[[ Given data open ]]
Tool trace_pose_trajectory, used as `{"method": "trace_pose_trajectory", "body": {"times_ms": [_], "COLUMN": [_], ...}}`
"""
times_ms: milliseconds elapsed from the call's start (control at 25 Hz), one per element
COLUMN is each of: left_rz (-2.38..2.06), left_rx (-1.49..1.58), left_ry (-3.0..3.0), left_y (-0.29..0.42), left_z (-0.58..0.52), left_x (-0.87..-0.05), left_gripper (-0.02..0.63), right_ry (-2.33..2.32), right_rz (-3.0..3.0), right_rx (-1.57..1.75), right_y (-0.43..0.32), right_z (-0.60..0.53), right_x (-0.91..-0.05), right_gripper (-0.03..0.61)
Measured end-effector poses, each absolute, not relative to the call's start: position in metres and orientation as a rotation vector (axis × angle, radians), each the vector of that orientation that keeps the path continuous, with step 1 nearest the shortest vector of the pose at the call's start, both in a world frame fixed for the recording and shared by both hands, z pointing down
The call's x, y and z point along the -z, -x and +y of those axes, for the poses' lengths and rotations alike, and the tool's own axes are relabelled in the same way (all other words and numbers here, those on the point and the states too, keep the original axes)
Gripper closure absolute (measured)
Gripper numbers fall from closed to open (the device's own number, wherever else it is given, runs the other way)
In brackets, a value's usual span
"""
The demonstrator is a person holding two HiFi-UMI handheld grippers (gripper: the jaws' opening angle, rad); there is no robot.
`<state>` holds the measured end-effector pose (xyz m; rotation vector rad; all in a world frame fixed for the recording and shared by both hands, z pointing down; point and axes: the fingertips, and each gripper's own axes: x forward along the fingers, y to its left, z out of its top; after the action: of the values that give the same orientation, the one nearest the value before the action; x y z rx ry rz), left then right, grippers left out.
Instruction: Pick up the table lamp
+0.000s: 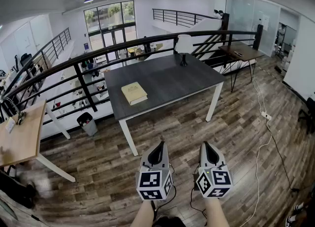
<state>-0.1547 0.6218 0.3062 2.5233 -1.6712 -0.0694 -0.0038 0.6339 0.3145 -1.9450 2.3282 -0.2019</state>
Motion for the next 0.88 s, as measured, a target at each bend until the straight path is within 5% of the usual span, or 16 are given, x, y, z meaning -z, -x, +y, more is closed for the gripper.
{"method": "trace_pose_trajectory", "body": {"times_ms": [880], "left_rz": [-1.673], "left_rx": [0.066], "left_ry": [-2.522], "left_y": [0.118], "left_z": [0.594], "left_x": [-0.308], "left_gripper": [0.583], "right_ry": [1.903], "right_rz": [2.365], "right_rx": [0.197], "right_y": [-0.028], "right_z": [0.605], "right_x": [-0.32], "right_gripper": [0.588]}}
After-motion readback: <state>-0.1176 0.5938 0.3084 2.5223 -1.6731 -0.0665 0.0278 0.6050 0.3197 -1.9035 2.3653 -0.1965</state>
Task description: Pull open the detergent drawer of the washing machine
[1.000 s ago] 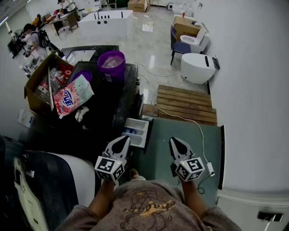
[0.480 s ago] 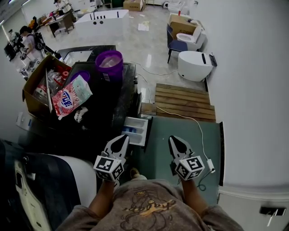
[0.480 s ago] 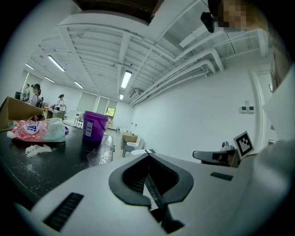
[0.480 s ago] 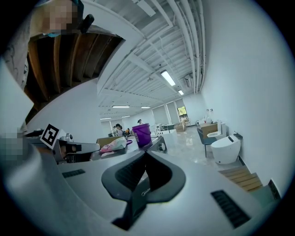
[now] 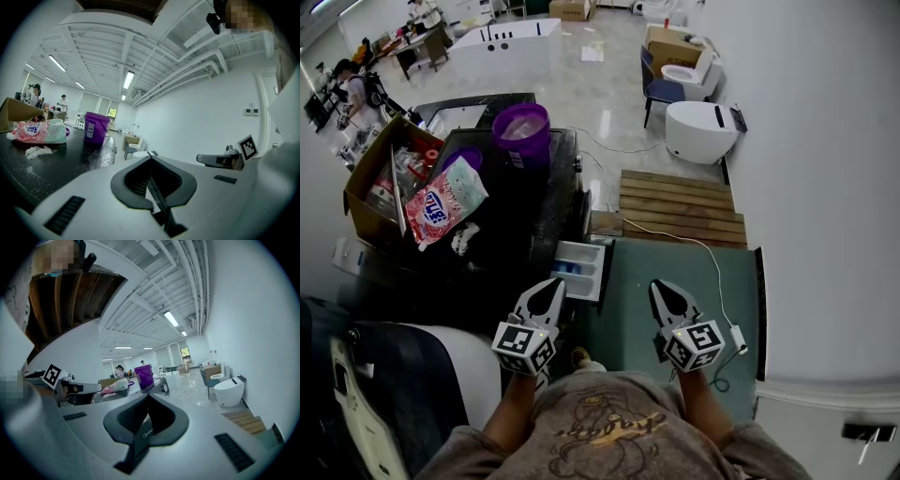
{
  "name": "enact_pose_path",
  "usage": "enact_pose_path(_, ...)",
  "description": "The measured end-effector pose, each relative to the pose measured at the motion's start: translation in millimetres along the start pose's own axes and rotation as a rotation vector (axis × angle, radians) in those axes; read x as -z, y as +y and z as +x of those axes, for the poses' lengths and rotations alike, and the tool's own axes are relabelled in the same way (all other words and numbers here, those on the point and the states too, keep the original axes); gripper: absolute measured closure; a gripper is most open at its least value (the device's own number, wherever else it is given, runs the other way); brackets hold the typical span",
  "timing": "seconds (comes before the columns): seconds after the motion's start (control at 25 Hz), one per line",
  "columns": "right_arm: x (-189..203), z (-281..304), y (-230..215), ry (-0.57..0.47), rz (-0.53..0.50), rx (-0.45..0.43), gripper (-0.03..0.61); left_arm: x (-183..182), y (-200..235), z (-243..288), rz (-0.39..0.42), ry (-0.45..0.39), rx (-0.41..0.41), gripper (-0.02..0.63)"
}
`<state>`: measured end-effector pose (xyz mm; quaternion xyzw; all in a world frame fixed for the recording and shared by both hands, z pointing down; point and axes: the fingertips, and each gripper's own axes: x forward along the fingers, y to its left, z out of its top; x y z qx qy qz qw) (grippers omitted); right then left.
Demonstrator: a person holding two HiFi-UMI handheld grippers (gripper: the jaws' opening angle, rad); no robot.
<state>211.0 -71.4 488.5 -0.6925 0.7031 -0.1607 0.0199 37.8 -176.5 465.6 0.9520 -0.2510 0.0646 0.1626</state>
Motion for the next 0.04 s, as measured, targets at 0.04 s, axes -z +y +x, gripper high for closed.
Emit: enact_pose_path(0.04, 0.4, 0.1, -0.4, 0.001, 0.000, 0.000, 0.574, 0.3, 0.0, 0.5, 0.000, 0.001, 0.001, 0.592)
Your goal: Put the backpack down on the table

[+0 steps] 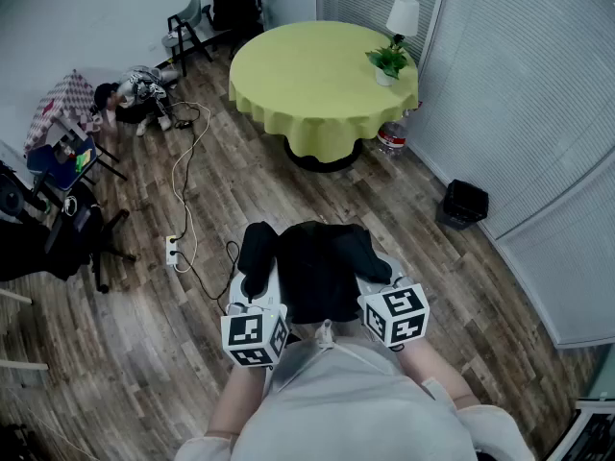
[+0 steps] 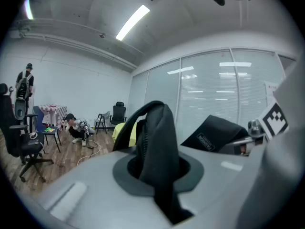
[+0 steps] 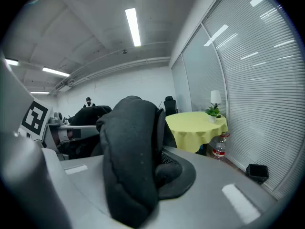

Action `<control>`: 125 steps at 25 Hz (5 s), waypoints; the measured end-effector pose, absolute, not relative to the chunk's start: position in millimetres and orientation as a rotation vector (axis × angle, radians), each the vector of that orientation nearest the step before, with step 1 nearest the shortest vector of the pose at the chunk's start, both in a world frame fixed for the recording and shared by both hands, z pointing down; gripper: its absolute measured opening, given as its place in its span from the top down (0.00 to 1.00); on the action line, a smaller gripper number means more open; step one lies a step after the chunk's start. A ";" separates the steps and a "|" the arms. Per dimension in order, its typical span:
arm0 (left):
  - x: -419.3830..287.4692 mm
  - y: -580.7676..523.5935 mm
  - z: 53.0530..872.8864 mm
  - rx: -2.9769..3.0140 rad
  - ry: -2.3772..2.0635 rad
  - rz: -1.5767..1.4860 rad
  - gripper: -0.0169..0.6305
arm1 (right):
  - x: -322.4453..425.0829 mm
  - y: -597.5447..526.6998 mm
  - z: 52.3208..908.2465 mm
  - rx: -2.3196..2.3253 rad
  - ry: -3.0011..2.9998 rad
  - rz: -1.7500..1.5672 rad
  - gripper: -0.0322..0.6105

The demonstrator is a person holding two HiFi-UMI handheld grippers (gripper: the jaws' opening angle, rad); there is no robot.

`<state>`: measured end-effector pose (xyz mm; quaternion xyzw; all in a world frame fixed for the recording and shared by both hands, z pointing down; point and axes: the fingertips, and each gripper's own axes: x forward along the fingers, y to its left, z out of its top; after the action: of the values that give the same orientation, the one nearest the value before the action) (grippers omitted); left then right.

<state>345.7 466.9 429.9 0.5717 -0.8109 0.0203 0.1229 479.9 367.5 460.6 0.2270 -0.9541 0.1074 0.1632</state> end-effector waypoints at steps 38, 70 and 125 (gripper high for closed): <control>59.3 391.1 416.8 1.887 -2.213 0.000 0.93 | 205.6 309.3 435.8 0.842 -2.713 0.281 0.91; -189.9 117.8 398.3 1.726 -2.311 0.016 0.93 | -51.0 20.2 424.7 0.609 -2.778 0.350 0.91; -303.8 -530.0 442.6 2.406 -1.428 0.221 0.93 | -135.7 -510.7 461.0 1.595 -2.308 0.490 0.91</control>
<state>-303.8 -530.0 442.6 0.8453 -0.5016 0.0775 0.1668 -135.7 -510.7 461.0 0.5541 -0.8016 0.1703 0.1463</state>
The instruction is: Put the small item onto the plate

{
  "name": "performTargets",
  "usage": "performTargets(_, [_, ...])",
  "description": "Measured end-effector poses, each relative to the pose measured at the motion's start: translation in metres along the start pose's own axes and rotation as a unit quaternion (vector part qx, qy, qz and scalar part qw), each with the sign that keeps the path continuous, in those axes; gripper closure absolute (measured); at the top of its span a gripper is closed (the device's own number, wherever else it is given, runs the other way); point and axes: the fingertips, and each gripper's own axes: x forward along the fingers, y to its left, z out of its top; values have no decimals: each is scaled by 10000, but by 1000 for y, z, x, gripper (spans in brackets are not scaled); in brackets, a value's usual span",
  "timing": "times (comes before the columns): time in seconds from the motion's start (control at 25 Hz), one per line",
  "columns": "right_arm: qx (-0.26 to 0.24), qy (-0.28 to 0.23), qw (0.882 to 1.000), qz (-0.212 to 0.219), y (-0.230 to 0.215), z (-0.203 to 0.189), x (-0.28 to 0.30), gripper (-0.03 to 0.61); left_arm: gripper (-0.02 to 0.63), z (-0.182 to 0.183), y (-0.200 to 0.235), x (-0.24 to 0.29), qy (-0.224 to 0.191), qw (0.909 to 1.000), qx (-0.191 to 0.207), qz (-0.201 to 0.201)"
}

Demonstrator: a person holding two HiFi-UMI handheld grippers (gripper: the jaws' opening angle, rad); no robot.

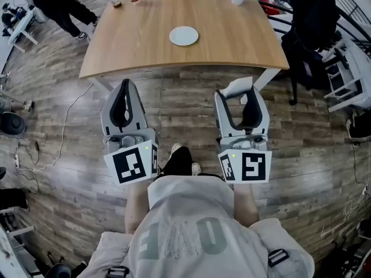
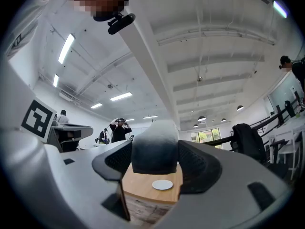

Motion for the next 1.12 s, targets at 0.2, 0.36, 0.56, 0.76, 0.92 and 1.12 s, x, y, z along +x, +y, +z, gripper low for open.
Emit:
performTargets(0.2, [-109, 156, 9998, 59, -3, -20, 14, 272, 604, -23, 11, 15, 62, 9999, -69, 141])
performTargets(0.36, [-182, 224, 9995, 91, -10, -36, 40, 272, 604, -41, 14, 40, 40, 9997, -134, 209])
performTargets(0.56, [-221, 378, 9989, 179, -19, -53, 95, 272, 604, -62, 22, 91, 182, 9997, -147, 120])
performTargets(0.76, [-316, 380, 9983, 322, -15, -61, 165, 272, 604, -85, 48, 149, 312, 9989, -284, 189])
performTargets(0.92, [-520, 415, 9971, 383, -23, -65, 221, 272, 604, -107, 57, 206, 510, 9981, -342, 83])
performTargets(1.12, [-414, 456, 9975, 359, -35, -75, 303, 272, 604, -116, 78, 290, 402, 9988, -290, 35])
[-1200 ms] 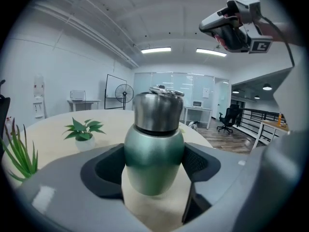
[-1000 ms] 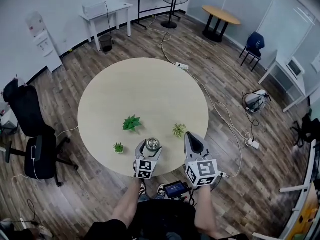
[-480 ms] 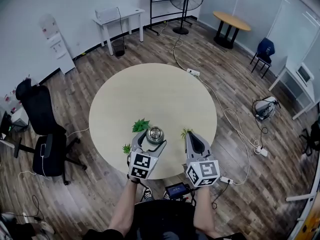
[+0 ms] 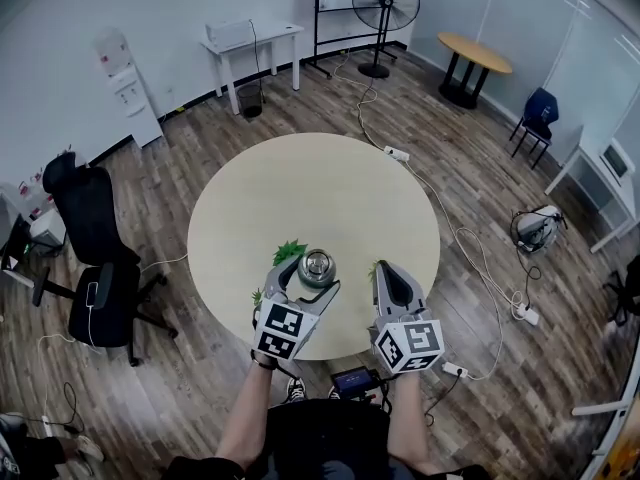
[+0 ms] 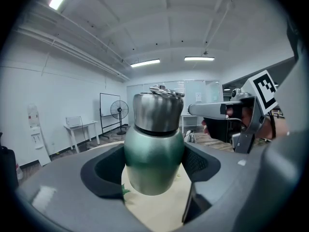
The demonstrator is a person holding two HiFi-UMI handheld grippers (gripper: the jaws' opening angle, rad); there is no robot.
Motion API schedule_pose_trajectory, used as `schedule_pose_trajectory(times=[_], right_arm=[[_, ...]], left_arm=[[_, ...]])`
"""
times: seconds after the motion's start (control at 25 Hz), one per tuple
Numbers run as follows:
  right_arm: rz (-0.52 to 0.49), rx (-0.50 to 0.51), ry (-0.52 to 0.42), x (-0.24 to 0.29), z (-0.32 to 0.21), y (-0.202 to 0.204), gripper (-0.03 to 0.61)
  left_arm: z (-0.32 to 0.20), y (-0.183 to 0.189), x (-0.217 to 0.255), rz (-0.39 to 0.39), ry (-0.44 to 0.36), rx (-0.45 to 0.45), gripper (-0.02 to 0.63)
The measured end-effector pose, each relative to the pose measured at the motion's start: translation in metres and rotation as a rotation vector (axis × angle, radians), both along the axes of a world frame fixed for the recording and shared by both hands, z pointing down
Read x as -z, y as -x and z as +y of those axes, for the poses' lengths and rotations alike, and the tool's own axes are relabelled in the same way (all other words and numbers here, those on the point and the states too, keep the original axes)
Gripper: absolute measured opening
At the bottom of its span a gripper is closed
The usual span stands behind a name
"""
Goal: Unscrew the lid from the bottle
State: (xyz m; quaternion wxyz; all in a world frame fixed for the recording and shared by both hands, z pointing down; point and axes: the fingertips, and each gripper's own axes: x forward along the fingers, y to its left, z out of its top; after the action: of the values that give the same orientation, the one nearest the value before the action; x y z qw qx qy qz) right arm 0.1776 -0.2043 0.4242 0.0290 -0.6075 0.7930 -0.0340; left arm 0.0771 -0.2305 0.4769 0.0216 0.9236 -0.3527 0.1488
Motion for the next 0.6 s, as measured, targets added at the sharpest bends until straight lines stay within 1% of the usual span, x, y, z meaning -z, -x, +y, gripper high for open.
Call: schedule_pose_trajectory(times=[0.16, 0.2, 0.24, 0.28, 0.36, 0.4, 0.44, 0.6], right_arm=[[0.025, 0.016, -0.013, 0.004, 0.002, 0.004, 0.010], [0.025, 0.034, -0.016, 0.005, 0.002, 0.007, 0.098], [0.022, 0.054, -0.020, 0.006, 0.003, 0.010, 0.162], [0.016, 0.070, -0.027, 0.006, 0.004, 0.013, 0.196], [0.009, 0.085, -0.043, 0.008, 0.004, 0.016, 0.286], [0.012, 0.086, -0.045, 0.009, 0.004, 0.016, 0.317], [0.018, 0.085, -0.043, 0.010, 0.004, 0.016, 0.327], [0.021, 0.099, -0.046, 0.013, 0.005, 0.015, 0.310]], left_arm=[[0.003, -0.004, 0.000, -0.003, 0.000, -0.008, 0.361], [0.004, -0.005, 0.000, -0.001, 0.001, -0.009, 0.361], [0.004, -0.005, 0.000, 0.001, 0.001, -0.010, 0.360], [0.004, -0.005, -0.001, 0.002, 0.001, -0.011, 0.362], [0.004, -0.004, -0.001, 0.003, 0.000, -0.011, 0.361], [0.004, -0.004, -0.001, 0.003, -0.001, -0.011, 0.362], [0.004, -0.003, 0.000, 0.003, -0.001, -0.010, 0.362], [0.003, -0.004, 0.000, -0.001, 0.000, -0.007, 0.362]])
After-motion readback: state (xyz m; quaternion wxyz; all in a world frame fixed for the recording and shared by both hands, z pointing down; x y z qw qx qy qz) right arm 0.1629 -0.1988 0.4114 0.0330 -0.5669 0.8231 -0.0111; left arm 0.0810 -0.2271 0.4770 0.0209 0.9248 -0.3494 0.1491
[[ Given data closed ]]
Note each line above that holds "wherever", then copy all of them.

Gripper numbers fall from closed to open (the device's own number, wherever else it is given, runs the other way)
  "description": "The measured end-effector pose, each relative to the pose measured at the motion's start: translation in millimetres along the start pose's own axes and rotation as a rotation vector (axis × angle, radians) in those axes; read x as -z, y as +y and z as +x of those axes, for the poses' lengths and rotations alike, and the tool's own axes are relabelled in the same way (all other words and numbers here, those on the point and the states too, keep the original axes); gripper: absolute measured closure; a gripper is most open at its least value (the device's own number, wherever else it is given, runs the other way); brackets hold the typical span",
  "description": "Measured end-effector poses, each relative to the pose measured at the motion's start: translation in metres along the start pose's own axes and rotation as a unit quaternion (vector part qx, qy, qz and scalar part qw), each with the sign that keeps the path continuous, in those axes; gripper closure absolute (measured); at the top of its span a gripper is closed (the device's own number, wherever else it is given, runs the other way); point and axes: the fingertips, and each gripper's own axes: x forward along the fingers, y to its left, z out of its top; values have no decimals: each is scaled by 10000, but by 1000 for y, z, x, gripper (spans in brackets are not scaled); in brackets, a value's usual span",

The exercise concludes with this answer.